··· Provided data ···

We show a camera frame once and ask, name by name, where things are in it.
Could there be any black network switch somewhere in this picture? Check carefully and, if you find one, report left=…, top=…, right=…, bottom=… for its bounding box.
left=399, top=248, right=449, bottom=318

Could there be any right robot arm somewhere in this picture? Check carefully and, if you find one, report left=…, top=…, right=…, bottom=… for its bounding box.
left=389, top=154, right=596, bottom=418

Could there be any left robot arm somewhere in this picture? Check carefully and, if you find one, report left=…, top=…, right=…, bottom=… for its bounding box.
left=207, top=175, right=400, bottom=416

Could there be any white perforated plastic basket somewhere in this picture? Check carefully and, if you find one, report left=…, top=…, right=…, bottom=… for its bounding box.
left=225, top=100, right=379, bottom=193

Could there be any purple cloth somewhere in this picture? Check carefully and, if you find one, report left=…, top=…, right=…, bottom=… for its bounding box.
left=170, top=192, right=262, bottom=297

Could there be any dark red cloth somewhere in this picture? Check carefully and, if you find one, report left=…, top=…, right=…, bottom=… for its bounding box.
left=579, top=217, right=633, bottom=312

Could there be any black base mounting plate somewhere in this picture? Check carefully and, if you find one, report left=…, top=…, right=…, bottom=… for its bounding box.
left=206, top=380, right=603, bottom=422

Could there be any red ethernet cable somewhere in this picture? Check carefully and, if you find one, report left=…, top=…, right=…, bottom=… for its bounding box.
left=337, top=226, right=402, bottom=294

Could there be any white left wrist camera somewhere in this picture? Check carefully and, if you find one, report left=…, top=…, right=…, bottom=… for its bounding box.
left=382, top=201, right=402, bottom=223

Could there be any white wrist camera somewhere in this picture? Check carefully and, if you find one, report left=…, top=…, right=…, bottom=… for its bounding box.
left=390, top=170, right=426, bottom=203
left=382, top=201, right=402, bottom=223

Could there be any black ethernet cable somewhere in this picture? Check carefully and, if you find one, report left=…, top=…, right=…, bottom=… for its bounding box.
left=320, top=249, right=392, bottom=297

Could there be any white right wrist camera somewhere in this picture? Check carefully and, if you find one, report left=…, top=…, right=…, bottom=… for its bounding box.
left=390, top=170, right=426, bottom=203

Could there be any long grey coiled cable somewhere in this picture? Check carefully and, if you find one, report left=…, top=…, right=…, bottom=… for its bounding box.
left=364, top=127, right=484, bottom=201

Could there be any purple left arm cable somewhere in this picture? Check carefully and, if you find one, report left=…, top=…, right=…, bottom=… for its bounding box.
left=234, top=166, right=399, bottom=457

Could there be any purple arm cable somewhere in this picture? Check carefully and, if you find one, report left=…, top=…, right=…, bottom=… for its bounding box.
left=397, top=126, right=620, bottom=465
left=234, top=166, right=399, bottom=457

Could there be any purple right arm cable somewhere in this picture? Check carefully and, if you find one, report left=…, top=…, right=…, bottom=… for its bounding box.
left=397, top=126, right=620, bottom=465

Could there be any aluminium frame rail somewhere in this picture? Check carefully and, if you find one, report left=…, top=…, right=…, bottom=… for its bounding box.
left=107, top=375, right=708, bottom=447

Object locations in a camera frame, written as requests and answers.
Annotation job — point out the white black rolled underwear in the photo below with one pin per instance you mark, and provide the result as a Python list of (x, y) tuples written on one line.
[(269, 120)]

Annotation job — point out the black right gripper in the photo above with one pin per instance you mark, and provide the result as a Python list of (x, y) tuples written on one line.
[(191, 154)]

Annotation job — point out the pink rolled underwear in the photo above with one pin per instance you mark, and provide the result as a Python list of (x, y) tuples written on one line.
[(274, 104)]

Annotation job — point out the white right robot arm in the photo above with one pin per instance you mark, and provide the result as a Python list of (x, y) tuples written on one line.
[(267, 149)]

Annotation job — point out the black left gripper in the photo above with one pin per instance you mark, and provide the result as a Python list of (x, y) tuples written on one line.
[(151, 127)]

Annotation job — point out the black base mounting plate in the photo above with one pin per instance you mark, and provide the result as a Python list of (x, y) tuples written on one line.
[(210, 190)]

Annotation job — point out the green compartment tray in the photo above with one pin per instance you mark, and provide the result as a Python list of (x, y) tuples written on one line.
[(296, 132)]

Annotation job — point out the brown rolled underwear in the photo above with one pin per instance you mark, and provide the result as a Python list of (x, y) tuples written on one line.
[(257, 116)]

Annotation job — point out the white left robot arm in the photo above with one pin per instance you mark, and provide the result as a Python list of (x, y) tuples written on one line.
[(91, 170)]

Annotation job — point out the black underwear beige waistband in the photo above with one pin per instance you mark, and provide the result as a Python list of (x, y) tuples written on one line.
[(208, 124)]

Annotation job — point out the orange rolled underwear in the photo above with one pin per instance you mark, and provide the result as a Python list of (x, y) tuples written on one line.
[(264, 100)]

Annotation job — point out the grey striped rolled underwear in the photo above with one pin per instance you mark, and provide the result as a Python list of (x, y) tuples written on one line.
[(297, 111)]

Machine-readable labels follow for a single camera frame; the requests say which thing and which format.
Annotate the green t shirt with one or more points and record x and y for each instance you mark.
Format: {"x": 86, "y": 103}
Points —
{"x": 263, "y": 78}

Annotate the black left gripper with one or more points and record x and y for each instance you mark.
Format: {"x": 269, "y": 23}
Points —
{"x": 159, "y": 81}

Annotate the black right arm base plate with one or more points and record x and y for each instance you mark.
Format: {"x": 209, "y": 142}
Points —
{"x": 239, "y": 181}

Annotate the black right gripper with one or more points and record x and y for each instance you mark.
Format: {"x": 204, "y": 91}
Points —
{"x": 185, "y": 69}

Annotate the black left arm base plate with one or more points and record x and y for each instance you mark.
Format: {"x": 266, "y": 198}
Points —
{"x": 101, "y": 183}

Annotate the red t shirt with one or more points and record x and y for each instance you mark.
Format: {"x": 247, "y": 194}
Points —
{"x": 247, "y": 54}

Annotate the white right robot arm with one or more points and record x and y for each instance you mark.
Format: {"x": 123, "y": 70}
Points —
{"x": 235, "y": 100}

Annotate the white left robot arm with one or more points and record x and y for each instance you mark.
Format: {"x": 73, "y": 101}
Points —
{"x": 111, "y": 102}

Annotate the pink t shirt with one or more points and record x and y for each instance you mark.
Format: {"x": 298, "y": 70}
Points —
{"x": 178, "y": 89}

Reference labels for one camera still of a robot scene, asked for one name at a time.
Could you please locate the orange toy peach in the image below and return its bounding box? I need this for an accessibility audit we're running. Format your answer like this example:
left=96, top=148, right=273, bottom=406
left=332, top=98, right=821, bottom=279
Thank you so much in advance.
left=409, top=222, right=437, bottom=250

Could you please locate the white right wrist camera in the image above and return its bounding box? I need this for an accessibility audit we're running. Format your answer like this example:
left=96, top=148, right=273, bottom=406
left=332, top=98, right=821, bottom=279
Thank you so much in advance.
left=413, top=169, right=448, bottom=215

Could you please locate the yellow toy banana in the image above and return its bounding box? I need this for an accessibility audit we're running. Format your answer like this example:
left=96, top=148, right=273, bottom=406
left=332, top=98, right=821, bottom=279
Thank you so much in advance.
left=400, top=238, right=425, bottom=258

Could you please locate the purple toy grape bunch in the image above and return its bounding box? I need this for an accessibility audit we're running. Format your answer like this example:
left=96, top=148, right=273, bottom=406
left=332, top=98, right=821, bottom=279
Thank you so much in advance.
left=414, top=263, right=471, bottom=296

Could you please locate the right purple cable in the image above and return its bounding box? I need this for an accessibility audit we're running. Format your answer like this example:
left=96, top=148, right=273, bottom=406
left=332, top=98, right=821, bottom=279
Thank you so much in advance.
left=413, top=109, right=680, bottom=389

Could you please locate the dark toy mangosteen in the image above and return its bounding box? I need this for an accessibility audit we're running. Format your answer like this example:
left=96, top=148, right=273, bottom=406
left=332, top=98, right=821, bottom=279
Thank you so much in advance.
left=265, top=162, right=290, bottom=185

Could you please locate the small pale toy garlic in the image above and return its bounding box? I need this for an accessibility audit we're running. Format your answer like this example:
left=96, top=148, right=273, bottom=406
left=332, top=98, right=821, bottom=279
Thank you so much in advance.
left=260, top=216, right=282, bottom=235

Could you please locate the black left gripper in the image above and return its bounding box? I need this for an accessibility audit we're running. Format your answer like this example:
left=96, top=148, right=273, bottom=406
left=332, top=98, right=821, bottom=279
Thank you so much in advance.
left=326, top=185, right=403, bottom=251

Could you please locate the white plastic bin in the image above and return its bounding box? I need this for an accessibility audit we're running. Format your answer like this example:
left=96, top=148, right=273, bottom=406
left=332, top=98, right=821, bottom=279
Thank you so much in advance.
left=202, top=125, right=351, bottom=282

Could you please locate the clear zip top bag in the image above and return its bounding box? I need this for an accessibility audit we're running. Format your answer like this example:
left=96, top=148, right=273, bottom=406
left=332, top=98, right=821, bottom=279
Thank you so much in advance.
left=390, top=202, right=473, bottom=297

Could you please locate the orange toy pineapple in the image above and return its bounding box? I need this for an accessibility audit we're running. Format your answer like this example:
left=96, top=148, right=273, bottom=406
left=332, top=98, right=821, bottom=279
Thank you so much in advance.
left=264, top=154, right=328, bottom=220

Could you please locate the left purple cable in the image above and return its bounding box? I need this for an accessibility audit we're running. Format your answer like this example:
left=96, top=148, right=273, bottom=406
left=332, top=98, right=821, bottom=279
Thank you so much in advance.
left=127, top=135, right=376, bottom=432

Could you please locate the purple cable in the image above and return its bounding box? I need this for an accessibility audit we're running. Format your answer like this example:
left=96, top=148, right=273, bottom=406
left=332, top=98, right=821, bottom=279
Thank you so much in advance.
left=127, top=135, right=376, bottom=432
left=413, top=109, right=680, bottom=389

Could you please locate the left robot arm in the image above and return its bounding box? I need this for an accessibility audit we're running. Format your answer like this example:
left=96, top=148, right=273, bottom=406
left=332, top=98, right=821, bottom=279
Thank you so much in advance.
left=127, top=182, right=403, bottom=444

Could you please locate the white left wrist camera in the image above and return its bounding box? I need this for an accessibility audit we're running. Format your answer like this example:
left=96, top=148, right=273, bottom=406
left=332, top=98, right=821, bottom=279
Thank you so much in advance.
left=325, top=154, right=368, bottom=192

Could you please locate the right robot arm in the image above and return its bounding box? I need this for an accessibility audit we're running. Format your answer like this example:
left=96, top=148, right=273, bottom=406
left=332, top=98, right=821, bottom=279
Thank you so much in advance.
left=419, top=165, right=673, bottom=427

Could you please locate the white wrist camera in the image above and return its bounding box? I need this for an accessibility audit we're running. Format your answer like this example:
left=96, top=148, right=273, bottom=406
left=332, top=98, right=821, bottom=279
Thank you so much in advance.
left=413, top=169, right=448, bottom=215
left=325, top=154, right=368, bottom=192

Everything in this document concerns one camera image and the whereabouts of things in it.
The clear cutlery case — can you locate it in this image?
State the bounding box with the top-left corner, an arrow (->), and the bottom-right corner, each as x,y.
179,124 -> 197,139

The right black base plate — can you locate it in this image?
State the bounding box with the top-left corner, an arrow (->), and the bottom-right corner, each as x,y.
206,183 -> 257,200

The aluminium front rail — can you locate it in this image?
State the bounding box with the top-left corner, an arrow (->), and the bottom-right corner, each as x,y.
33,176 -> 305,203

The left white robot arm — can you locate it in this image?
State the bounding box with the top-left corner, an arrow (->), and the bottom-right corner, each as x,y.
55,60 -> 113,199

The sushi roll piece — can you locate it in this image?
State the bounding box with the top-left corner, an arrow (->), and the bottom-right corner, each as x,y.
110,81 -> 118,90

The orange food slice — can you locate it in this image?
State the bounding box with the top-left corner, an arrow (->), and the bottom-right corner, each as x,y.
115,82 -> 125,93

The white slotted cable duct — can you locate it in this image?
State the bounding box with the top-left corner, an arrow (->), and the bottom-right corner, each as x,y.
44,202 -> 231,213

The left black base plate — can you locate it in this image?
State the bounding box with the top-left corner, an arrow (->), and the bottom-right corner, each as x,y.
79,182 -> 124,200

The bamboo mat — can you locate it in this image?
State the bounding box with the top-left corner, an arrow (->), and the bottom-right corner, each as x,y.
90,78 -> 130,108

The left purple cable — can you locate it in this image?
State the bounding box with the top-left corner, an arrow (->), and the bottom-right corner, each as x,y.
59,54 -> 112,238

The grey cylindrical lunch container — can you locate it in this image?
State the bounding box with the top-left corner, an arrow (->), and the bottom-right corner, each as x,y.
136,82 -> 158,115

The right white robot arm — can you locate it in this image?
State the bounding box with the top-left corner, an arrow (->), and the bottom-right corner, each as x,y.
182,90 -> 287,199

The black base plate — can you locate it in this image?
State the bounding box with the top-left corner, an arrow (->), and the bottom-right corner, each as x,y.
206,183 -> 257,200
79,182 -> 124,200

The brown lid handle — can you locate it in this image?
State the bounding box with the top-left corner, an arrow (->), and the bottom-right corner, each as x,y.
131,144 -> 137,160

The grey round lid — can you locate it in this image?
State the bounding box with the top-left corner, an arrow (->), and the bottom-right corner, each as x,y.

···

_Required action_
All that is wanted is the number of lines in the records that include the string "name".

_Finished exercise_
2